REQUIRED ACTION
Transcribe the records below exactly as written, from the opening line through the line that contains "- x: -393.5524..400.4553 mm".

#### GIVEN ENTRIES ####

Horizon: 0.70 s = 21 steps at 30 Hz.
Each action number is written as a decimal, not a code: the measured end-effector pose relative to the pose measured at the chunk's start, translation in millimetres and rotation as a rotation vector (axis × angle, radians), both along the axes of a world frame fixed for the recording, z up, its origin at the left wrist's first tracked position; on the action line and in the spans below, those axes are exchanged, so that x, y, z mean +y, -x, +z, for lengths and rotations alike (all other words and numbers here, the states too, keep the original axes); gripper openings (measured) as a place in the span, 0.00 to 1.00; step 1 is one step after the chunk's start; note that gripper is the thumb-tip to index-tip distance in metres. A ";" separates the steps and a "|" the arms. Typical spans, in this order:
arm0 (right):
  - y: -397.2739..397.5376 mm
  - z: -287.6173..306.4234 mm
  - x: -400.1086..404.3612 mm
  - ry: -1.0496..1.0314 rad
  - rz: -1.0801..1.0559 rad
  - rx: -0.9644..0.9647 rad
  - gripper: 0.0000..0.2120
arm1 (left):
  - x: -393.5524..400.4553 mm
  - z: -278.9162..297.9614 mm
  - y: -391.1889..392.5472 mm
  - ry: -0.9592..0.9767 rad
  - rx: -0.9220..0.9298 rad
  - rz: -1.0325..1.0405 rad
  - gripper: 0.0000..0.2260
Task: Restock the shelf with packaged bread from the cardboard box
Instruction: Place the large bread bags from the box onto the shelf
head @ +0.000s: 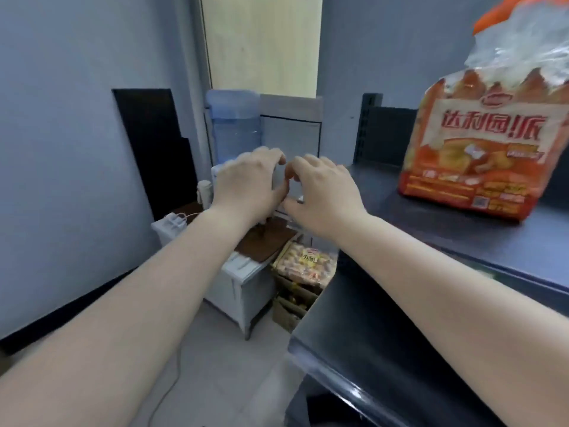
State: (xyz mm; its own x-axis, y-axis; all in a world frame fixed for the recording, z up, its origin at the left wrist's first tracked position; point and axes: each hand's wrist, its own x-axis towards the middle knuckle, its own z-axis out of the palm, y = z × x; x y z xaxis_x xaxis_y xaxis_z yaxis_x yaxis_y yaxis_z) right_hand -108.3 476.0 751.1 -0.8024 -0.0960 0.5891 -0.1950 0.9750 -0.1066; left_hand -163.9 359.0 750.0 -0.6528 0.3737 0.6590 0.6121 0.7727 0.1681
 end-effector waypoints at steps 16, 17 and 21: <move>29.9 -355.6 -247.7 -0.215 0.462 -0.955 0.18 | -275.5 -370.8 -92.5 0.103 -0.974 0.720 0.16; 27.4 -384.1 -257.7 -0.243 0.461 -1.005 0.17 | -284.8 -397.9 -100.6 0.103 -1.023 0.744 0.16; 16.5 -499.1 -293.7 -0.332 0.481 -1.143 0.17 | -322.0 -511.0 -130.2 0.090 -1.190 0.850 0.14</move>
State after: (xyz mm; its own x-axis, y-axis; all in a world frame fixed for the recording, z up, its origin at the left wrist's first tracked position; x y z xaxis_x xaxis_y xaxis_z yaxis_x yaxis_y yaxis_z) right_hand -124.8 182.2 252.0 -0.6775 -0.5245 -0.5156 -0.4922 0.8443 -0.2120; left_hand -33.7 37.0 239.0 -0.8233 -0.3831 -0.4189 -0.4857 0.8574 0.1704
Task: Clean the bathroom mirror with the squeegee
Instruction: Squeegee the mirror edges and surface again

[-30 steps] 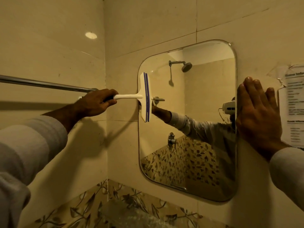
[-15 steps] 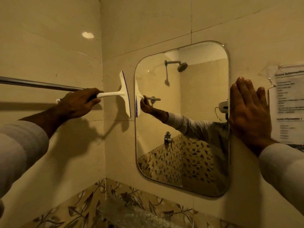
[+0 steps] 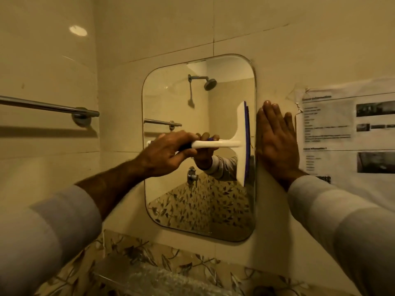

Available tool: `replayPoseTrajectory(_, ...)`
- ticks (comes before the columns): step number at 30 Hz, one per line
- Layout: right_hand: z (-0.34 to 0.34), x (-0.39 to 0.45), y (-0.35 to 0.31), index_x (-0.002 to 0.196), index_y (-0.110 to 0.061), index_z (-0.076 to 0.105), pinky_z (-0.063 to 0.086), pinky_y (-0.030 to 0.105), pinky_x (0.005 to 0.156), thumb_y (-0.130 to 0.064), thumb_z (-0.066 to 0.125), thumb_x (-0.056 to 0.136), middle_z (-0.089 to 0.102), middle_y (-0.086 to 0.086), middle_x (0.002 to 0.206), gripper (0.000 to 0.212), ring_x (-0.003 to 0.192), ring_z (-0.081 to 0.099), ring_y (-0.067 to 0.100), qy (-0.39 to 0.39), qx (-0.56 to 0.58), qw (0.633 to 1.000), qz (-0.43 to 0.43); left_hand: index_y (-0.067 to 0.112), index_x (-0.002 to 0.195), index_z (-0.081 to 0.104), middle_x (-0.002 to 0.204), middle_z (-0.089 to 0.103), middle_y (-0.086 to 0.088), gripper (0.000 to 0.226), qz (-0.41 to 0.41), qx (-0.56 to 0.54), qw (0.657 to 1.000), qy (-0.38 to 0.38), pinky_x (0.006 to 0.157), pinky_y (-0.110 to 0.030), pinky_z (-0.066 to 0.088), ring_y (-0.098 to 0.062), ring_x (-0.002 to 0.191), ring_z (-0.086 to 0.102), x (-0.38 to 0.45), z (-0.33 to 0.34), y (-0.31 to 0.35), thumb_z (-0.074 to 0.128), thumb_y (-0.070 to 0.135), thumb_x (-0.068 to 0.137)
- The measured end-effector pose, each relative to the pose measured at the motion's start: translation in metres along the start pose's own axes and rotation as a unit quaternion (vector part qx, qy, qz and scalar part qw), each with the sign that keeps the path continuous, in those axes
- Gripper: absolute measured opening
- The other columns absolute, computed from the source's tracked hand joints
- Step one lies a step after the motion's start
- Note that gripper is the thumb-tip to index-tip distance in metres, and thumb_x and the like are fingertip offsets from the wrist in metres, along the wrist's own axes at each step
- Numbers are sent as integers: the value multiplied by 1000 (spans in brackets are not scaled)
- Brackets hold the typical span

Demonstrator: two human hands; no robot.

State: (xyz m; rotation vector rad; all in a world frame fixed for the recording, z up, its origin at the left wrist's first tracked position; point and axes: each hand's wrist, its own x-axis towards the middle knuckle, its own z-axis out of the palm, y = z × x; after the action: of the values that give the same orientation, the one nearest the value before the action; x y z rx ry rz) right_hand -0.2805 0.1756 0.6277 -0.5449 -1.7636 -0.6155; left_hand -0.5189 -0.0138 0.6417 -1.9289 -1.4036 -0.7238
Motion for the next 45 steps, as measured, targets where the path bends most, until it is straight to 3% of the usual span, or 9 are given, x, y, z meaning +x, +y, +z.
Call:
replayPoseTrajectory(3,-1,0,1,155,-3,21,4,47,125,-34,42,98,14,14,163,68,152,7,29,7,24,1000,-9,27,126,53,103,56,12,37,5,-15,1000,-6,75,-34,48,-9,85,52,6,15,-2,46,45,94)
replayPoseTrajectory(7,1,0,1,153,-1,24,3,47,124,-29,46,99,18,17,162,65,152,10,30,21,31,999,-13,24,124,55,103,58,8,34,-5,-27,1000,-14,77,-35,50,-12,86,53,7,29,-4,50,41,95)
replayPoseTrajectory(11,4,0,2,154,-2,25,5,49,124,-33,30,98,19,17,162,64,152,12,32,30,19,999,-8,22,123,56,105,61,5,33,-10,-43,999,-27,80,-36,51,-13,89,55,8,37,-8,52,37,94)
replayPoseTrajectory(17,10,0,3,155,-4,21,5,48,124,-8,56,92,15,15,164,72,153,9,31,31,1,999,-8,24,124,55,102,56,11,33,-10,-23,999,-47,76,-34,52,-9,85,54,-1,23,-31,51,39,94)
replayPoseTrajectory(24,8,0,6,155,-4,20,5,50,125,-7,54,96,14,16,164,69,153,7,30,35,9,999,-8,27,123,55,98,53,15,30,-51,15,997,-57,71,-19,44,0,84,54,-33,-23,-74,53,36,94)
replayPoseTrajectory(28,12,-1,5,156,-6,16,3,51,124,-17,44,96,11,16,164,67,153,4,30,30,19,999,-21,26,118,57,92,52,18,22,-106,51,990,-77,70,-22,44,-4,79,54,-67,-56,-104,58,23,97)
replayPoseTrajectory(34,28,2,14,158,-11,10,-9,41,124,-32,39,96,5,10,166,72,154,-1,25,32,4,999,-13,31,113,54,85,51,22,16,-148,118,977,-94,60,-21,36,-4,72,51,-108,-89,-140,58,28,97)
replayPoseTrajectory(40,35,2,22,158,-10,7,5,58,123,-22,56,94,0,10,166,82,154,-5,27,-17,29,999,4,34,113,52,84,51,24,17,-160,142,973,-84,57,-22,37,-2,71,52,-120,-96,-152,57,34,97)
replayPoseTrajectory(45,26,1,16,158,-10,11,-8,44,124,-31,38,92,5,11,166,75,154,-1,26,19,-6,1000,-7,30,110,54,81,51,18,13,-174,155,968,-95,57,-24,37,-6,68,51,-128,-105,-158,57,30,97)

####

ANSWER BELOW
Horizon: 0.70 s = 21 steps at 30 Hz.
Each action number is written as a decimal, not a code: the measured end-effector pose relative to the pose measured at the chunk's start, translation in millimetres and rotation as a rotation vector (axis × angle, radians), both along the axes of a world frame fixed for the recording, z up, its origin at the left wrist's first tracked position; on the action line and in the spans below, those axes are exchanged, so that x, y, z mean +y, -x, +z, for lengths and rotations alike (all other words and numbers here, the states too, keep the original axes); gripper openings (measured) as a place in the span, 0.00 to 1.00; step 1 is one step after the chunk's start; note that gripper is the thumb-tip to index-tip distance in metres. A ";" separates the steps and a "|" the arms. Typical spans, in this order:
arm0 (right):
  - y: -397.2739..397.5376 mm
  - z: -287.6173..306.4234 mm
  - x: -400.1086..404.3612 mm
  - ry: -1.0496..1.0314 rad
  - rz: -1.0801..1.0559 rad
  - rx: -0.9644..0.9647 rad
  - gripper: 0.0000..0.2120
arm1 (left):
  - x: -393.5524..400.4553 mm

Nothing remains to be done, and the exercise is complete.